Interest income increased $9.1 million to $36.1 million for the first quarter of 2020, as compared to $27.0 million for the first quarter of 2019. This increase was due primarily to increases of $7.8 million in interest income on loans, $1.1 million in interest on AFS securities and $184,000 in interest on overnight deposits.

The increase in interest income on loans was due to a $732.6 million increase in the average balance of loans to $2.71 billion for the first quarter of 2020, as compared to an average balance of $1.97 billion for the first quarter of 2019. The impact of the increase in average balance of loans was partially offset by a decrease of 30 basis points in average loan yield, which decreased to 4.85% for the first quarter of 2020, as compared to 5.15% for the first quarter of 2019.

The increase in interest on AFS securities was due to a $189.4 million increase in the average balance of AFS securities to $219.9 million for the first quarter of 2020, as compared to $30.5 million for the first quarter of 2019. The impact of the increase in average balance was partially offset by a decrease of 26 basis points in the average yield on AFS securities, which decreased to 2.42% for first quarter of 2020, as compared to 2.68% for first quarter of 2019.

The increase in interest on overnight deposits was due to an increase of $242.1 million in the average balance of overnight funds to $470.6 million for the first quarter of 2020, as compared to $228.5 million for the first quarter of 2019. The impact of the increase in average balance of overnight funds was partially offset by a decrease of 114 basis points in the average yield on overnight deposits, which decreased to 1.36% for the first quarter of 2020, as compared to 2.50% for the first quarter of 2019.

Interest expense increased $686,000 to $7.1 million for the first quarter of 2020, as compared to $6.4 million for the first quarter of 2019. This increase was due primarily to a $1.1 million increase in interest on deposits, offset by a $435,000 decrease in interest on borrowings.
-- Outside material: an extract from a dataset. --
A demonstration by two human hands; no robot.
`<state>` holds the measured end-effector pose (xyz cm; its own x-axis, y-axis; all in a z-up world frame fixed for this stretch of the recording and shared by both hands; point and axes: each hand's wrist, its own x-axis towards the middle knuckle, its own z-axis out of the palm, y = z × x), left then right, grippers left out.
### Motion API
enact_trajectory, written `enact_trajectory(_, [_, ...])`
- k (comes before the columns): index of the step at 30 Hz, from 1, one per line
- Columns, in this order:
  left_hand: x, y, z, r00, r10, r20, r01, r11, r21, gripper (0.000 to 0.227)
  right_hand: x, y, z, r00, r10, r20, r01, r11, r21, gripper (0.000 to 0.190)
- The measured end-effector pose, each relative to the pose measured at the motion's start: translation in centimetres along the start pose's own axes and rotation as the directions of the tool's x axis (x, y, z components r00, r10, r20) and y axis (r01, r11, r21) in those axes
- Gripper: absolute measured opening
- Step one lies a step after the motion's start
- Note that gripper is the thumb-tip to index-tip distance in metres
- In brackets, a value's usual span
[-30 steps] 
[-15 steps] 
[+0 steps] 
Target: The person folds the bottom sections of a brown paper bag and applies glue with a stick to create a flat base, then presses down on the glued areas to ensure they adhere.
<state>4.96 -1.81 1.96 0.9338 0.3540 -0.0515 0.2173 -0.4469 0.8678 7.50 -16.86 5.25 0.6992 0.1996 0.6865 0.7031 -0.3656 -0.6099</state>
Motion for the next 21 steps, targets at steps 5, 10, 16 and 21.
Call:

The increase in interest expense on deposits was primarily due to a $780.7 million increase in the average balance of interest-bearing deposits to $1.74 billion for the first quarter of 2020, as compared to an average balance of $961.8 million for the first quarter of 2019. The impact of the increase in average balance of deposits was partially offset by a decrease of 63 basis points in the average cost of interest-bearing deposits to 1.33% for the first quarter of 2020, as compared to 1.96% for the first quarter of 2019. Interest expense on borrowings decreased primarily due to a decrease of $21.9 million in the average balance of borrowings to $189.2 million for the first quarter of 2020, as compared to $211.2 million for the first quarter of 2019. Additionally, the average cost of borrowing decreased by 57 basis points to 2.78% for the first quarter of 2020, as compared to 3.35% for the first quarter of 2019.

The decreases in yields on interest-earning assets and the cost of interest-bearing liabilities are primarily due to the several interest rate cuts by the Federal Reserve in 2019 and 2020. The Federal Reserve reduced interest rates three times for a total of 75 basis points in the third and fourth quarters of 2019 and, in response to COVID-19, reduced interest rates by an additional 50 basis points on March 3, 2020 and 100 basis points on March 15, 2020.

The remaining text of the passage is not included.